The Nationwide Portrait Gallery in London will get a model facelift
The new branding, from Edit Brand Studio and brand strategists Boardroom Consulting, aims to celebrate the National Portrait Gallery’s vast collection, and nod to its heritage, as well as motifs found within its refurbished building. It has launched across the gallery’s digital channels and website, where its exhibition programmes for 2023-4 have been announced.
The design features bold photography of the collection alongside clean and simple use of typography. It joins a current trend within museum and arts branding for a stripped-back, modern approach which aims to attract new audiences and throw off any stuffy associations of the past.
A new symbol for the gallery has been created which is based on an original sketch by its first director, Sir George Scharf, who entwined and encircled ‘NPG’ in a workbook, dated 1893. Discovered in the archive, this sketch has been transformed by the illustrator and typographer, Peter Horridge, known for his logos and crests for everyone from the Royal Household and King Charles III to Liverpool Football Club.
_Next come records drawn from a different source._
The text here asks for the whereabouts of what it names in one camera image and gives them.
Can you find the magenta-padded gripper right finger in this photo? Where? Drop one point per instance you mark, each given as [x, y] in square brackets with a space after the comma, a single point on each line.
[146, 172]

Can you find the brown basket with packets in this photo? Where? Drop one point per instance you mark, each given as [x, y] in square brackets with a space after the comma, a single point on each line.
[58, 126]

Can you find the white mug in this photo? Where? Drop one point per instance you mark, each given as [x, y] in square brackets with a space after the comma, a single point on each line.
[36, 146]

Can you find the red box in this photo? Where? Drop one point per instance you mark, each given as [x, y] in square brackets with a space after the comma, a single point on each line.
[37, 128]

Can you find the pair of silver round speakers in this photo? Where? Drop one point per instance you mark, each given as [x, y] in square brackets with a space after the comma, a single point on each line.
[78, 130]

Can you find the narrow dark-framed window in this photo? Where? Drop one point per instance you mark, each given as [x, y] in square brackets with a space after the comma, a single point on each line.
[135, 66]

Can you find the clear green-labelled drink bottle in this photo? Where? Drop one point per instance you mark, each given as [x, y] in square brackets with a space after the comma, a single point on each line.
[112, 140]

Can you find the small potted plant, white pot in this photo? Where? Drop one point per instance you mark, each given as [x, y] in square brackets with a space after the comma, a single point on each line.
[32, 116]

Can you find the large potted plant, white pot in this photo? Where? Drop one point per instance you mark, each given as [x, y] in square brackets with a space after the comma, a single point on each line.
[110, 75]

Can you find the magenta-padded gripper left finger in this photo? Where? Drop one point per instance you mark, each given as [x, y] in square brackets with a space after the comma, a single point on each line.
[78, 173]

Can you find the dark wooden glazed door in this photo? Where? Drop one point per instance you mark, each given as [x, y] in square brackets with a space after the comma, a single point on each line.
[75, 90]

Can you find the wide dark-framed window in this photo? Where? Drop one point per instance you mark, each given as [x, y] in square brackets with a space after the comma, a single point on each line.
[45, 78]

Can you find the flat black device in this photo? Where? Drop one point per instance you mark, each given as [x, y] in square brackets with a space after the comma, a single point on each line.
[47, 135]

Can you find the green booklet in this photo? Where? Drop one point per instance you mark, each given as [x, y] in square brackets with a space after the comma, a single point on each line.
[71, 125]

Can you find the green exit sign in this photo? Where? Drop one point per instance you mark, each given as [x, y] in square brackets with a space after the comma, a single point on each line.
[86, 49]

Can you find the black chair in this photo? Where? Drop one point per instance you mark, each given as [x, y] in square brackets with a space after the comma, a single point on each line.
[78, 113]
The new logo joins other uses of the initials NPG throughout the gallery’s building, within the metalwork of railings, embossed onto furniture, and as part of original mosaics.
Monotype has created a bespoke typeface, NPG Serif, which is also rooted in historic font references found in and around the gallery, and a fresh colour palate has been devised, again inspired by paint and materials in the building and archive.
“Putting the vast, magnificent and diverse collection front and centre, we’ve created a brand that can flex and mean lots of different things to lots of different people, whilst still feeling part of a strong, distinctive, unified whole,” says Karen Hughes, creative director at Edit Brand Studio.